Chi si sta muovendo bene mi sembra sia Milano, anche se le squadre di Bucchi necessitano da sempre di un play realizzatore e di un 4 esterno, e questi spazi vanno ancora coperti. Però i giocatori presi (Mordente, Vitali, Rocca, Thomas) sono gente tosta, e sono curioso di vedere se si butteranno anche su Melli. Ancora troppo presto per esprimersi sulle altre, Siena compresa, con il tira e molla per McIntyre che a mio avviso mi sembra eccessivo per un giocatore che è sì fortissimo ma che comunque prima di Siena non aveva dimostrato più di tanto e che viene agevolato comunque dal sistema. Non voglio dire che T-Mac sia scarso, tutt’altro, ma credo comunque che di giocatori come lui se ne trovino.

In Nba mancano pochi giorni all’inizio delle Summer League, e intanto mi sembra abbiano perso tutti la bussola, offrendo massimi salariali a giocatori che non ti faranno mai vincere titoli, come Brand, Davis e temo anche Arenas.
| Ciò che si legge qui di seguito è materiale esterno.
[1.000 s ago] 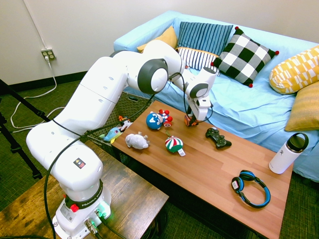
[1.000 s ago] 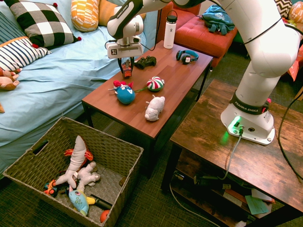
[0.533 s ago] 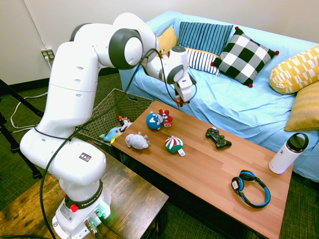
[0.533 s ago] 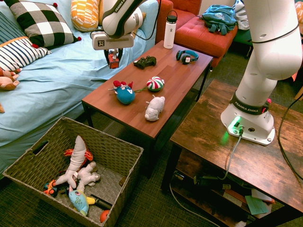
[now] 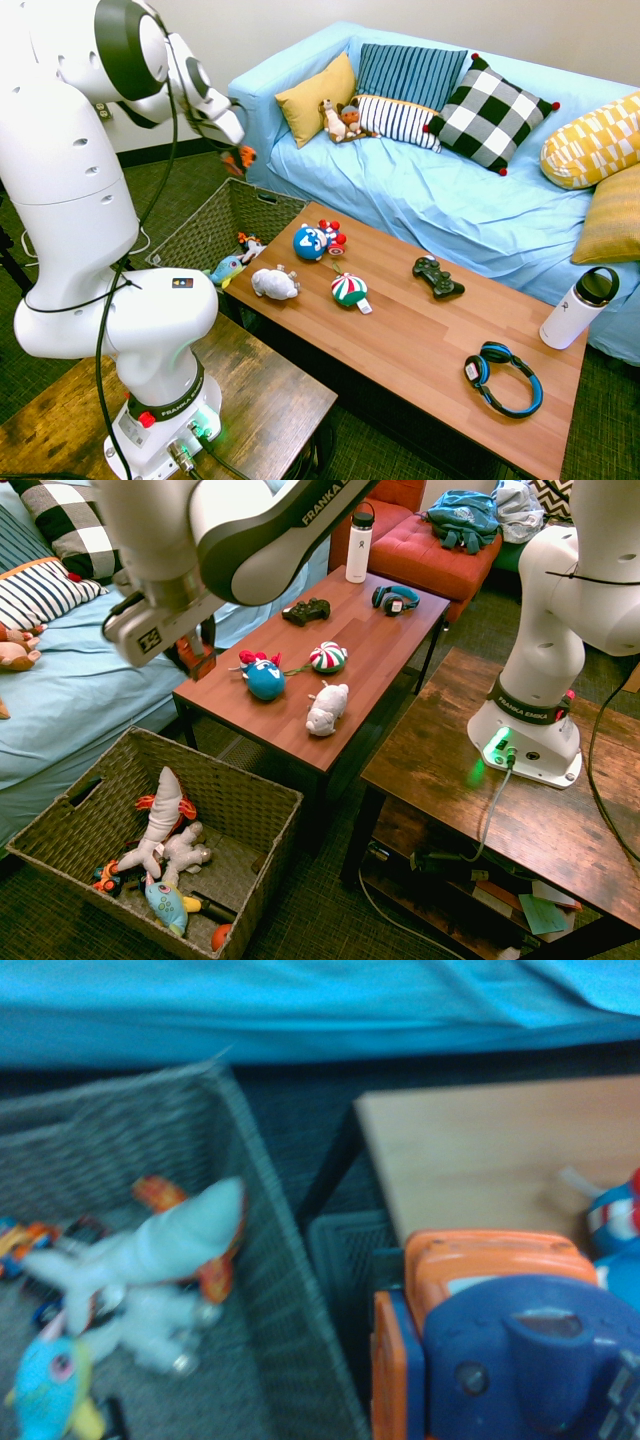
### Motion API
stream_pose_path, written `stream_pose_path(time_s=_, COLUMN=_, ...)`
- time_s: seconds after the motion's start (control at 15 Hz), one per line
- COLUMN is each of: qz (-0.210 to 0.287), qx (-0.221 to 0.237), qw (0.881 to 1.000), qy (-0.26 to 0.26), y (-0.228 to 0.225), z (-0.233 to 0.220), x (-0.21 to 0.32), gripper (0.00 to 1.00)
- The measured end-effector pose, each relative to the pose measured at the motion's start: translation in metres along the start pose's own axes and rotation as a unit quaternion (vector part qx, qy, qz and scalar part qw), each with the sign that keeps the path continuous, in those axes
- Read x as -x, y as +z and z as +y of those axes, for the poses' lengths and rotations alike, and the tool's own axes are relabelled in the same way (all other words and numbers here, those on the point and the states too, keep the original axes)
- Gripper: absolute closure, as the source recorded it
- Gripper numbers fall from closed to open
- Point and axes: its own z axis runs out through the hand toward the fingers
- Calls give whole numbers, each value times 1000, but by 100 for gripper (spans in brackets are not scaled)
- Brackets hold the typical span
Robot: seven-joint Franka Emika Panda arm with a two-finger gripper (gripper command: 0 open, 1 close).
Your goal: Put the toy car in the basket
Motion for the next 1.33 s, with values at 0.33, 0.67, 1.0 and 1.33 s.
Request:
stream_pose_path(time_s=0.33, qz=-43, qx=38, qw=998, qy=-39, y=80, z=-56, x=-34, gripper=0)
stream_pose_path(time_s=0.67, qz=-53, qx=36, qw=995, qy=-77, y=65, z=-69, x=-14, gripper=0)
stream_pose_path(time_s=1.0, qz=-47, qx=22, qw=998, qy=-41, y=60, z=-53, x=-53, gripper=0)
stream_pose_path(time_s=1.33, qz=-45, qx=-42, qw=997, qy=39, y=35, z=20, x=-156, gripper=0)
The Truth? Celtics superiori

June 18, 2008

E così finisce con la vittoria dei Celtics e l’esperimento del Big Three si rivela un successone. Non pensavo potessero vincere già dal primo anno, ma gli innesti nel corso d’opera (PJ Brown su tutti) e la rapida crescita dei vari Rondo, Powe e Perkins, avvantaggiati anche dal giocare con quei tre, hanno accelerato il processo. Boston vince perché aveva una fame senza precedenti: squadra a digiuno da anni, composta da giocatori alla disperata ricerca del loro primo anello. L’intervista post-gara di Garnett spiega bene quanto fosse desiderato questo titolo. Boston vince perché ha la miglior difesa, che si sa, fa vincere i titoli. Bryant contenuto, Gasol e Odom idem. I Lakers possono essere felici guardando al futuro. Non sono perfetti, a partire dal loro leader, dovranno vedere come reinserire Bynum con Odom che da 4 al fianco di Gasol ha giocato il miglior basket della sua carriera. Ma con un 3 di medio livello (può esserlo Ariza) e un paio di veterani da tenere in caldo per i playoff, l’anno prossimo possono dire la loro. Spurs permettendo, visto che sarà un anno pari! :D

Eiaculazione Stern

May 31, 2008

E’ la finale che tutti volevano, bene o male. Altri livelli, secondo me, rispetto a quelle due magliette che vedete nella foto, ma è ovvio che sia così perché in quel caso parliamo di due dei più grandi mai esistiti. Io vedo i Lakers mentalmente più pronti, sono una squadra tosta. La chiave potrebbe essere il duello Odom-Garnett. Sono curioso di vedere cosa Thibodeau preparerà per Bryant, che rispetto a LeBron James ha compagni migliori e un jumper decisamente più affidabile. Ah, se può interessare, basketblog (che è cresciuto con Magic) questa volta tiferà per i Celtics. a) per la passione accumulata verso tutto ciò che ha anche lontanamente a che fare con l’Irlanda. b) perché non potrei sopportare tutti i kobisti che conosco!

Tempo di finali anche in Italia: Siena-Roma potrebbe essere più equilibrata di quanto faccia pensare quanto mostrato dalle due squadre finora. Il limite della Lottomatica essenzialmente è mentale (e Repesa non mi ha mai fatto impazzire), oltre alla mancanza di un vero pivot. In LegaDue, Caserta parte favorita contro la Jesi dell’amatissimo Capobianco, che però ha già vinto due serie senza fattore campo, l’ultima contro Reggio Emilia, dove inizia a brillare la stella di Nicolò Melli. Qui un video di gara2 (9+5), qui di gara4 (16+15). 

Tciù is megl che uàn

May 27, 2008

Se è vero, come si dice in giro, che Ksistof è il meno forte dei due Lavrinovic e che Darjus sbarcherà a Siena, non vedo come si possa pensare di impenserire la Montepaschi dei prossimi anni.